Records contained in a dataset:
____

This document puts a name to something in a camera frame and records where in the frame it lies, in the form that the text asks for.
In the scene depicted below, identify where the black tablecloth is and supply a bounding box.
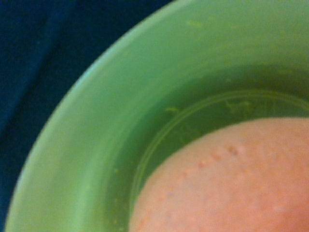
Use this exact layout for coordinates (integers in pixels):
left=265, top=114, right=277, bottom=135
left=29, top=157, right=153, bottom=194
left=0, top=0, right=168, bottom=226

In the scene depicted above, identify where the yellow plastic bowl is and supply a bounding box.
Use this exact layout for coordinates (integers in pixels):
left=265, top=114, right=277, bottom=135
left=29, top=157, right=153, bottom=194
left=5, top=0, right=309, bottom=232

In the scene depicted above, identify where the small orange yellow ball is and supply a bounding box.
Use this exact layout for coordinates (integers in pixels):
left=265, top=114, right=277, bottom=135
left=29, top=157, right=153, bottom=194
left=129, top=118, right=309, bottom=232

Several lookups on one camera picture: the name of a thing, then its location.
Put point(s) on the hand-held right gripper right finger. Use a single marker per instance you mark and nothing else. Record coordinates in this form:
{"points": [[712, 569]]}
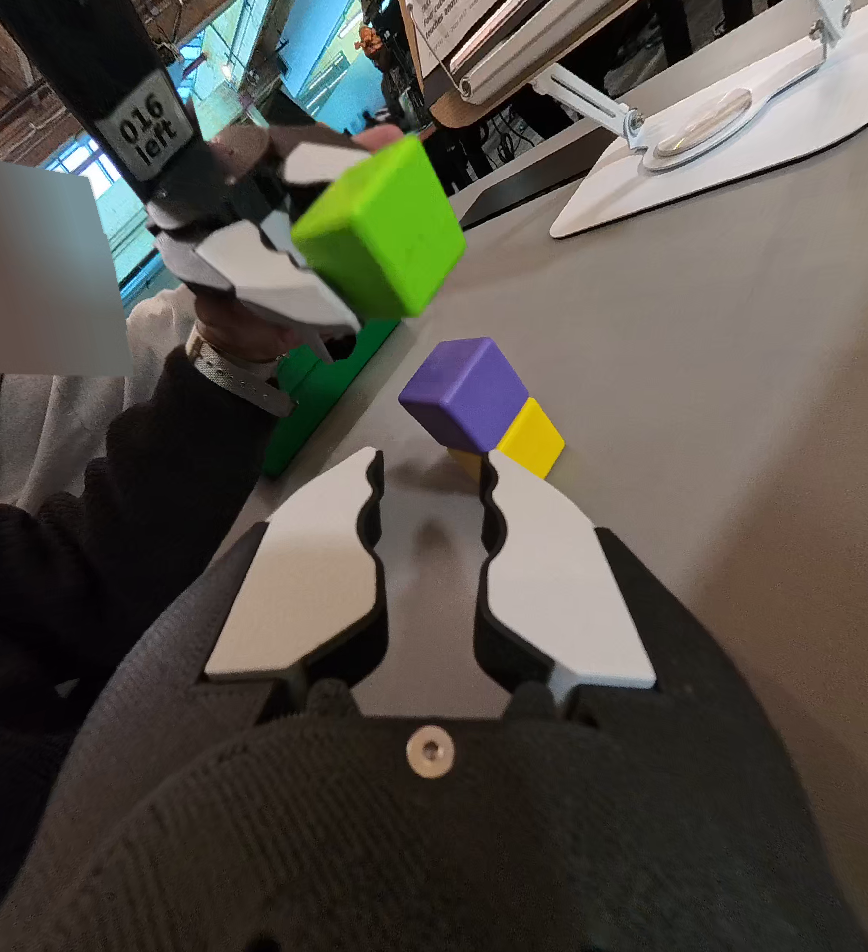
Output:
{"points": [[567, 602]]}

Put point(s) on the white metal stand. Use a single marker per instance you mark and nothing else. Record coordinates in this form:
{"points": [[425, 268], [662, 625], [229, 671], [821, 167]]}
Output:
{"points": [[813, 111]]}

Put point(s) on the green plastic bin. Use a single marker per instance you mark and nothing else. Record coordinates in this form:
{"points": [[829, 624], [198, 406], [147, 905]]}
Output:
{"points": [[307, 416]]}

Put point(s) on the printed paper sheet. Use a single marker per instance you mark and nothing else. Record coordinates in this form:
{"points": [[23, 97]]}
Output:
{"points": [[456, 26]]}

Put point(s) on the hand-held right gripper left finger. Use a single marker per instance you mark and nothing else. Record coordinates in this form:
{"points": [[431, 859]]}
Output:
{"points": [[300, 595]]}

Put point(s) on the purple cube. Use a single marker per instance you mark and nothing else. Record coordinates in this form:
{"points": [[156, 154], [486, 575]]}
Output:
{"points": [[471, 394]]}

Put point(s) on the lime green cube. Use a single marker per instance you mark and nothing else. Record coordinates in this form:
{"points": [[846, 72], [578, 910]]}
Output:
{"points": [[382, 230]]}

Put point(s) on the person's left forearm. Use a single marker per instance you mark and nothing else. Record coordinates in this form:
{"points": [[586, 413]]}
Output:
{"points": [[106, 535]]}

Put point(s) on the yellow cube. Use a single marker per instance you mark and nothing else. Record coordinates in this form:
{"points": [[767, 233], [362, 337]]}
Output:
{"points": [[534, 439]]}

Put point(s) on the black desk panel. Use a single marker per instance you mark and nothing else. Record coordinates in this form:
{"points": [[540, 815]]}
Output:
{"points": [[523, 190]]}

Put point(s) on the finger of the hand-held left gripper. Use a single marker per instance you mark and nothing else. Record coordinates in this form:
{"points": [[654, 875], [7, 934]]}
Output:
{"points": [[263, 268], [318, 163]]}

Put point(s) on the grey desk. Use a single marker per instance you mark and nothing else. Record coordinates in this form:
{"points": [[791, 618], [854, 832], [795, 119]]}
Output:
{"points": [[701, 372]]}

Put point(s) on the beige wristwatch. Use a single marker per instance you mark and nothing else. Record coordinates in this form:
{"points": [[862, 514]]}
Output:
{"points": [[240, 379]]}

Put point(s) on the person's dark clothing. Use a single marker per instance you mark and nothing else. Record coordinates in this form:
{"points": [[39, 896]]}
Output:
{"points": [[2, 744]]}

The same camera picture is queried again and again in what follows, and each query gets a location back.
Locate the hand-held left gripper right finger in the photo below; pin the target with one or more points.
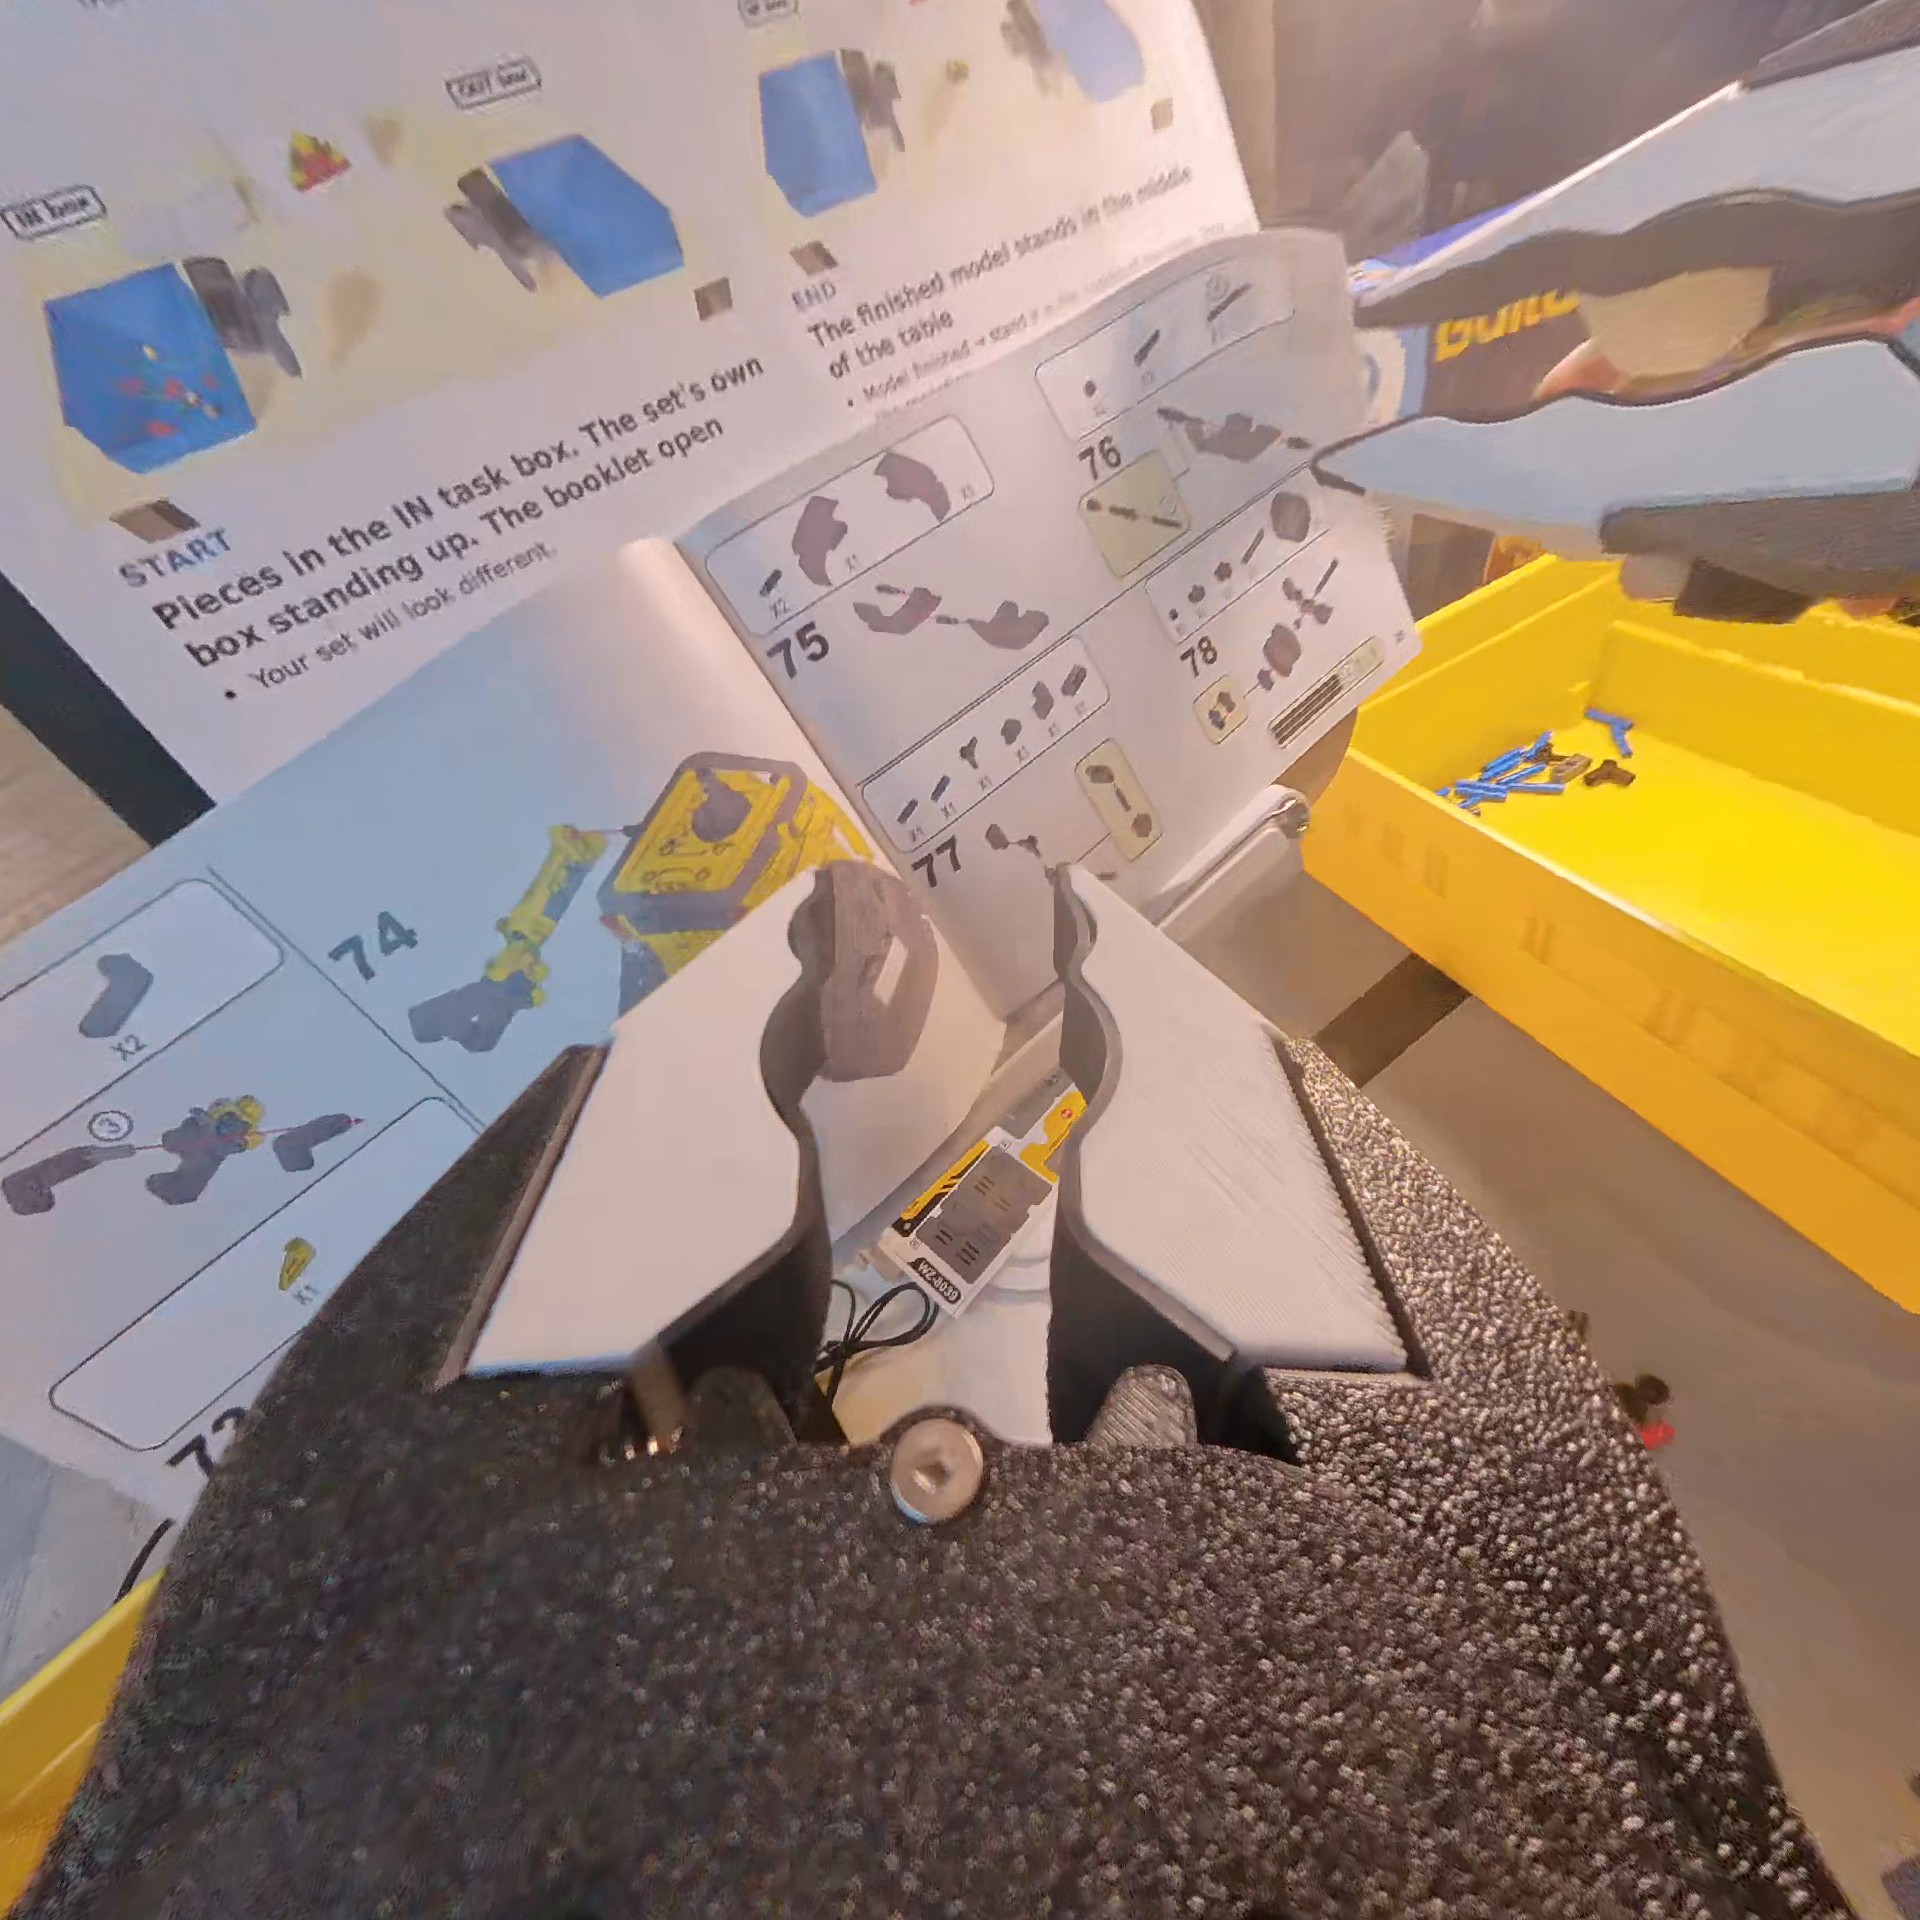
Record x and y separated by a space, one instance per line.
1214 1184

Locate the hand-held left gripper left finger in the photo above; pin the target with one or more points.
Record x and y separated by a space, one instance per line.
661 1200

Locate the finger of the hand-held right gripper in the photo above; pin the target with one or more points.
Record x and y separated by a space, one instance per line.
1651 451
1725 150

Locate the instruction booklet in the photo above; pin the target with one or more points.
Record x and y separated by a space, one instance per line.
450 901

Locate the white printed task sheet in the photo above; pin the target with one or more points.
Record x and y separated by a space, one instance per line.
450 451

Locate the blue toy set box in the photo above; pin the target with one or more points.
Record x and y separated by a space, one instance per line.
1471 369

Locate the yellow black printed leaflet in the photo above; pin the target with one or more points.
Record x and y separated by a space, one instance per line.
975 1215

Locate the white booklet stand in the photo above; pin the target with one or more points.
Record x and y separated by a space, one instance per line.
1231 870

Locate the cluster of small blue pins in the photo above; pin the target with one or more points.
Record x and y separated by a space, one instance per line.
1508 773

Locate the yellow plastic bin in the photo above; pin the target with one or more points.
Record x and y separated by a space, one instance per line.
44 1724
1725 930

____

AIM OF THE TASK: No pictures should appear; only the lines from the first line of the records through the line with "Put point(s) on the green", both included, are to be restated word for word.

ANSWER TO THIS PROBLEM:
This document puts a name to something in a camera frame and records where in the frame it lies, in the form that the text asks for.
In the scene depicted below, identify where the black tablecloth is and supply a bounding box.
Use this exact layout for coordinates (integers in pixels):
left=265, top=114, right=277, bottom=135
left=29, top=157, right=153, bottom=194
left=0, top=0, right=168, bottom=226

In the scene depicted above, identify where the yellow plastic bowl is and supply a bounding box.
Use this exact layout for coordinates (integers in pixels):
left=265, top=114, right=277, bottom=135
left=29, top=157, right=153, bottom=194
left=5, top=0, right=309, bottom=232

In the scene depicted above, identify where the small orange yellow ball is and supply a bounding box.
Use this exact layout for coordinates (integers in pixels):
left=265, top=114, right=277, bottom=135
left=29, top=157, right=153, bottom=194
left=129, top=118, right=309, bottom=232

Several lookups on one camera picture: the name of a thing, then its location.
Put point(s) on the hand-held right gripper right finger. Use a single marker per instance you mark and nothing else. Record coordinates in this form:
{"points": [[712, 569]]}
Output:
{"points": [[567, 602]]}

Put point(s) on the white metal stand. Use a single marker per instance you mark and nothing else. Record coordinates in this form:
{"points": [[425, 268], [662, 625], [229, 671], [821, 167]]}
Output:
{"points": [[813, 111]]}

Put point(s) on the green plastic bin. Use a single marker per instance you mark and nothing else. Record coordinates in this form:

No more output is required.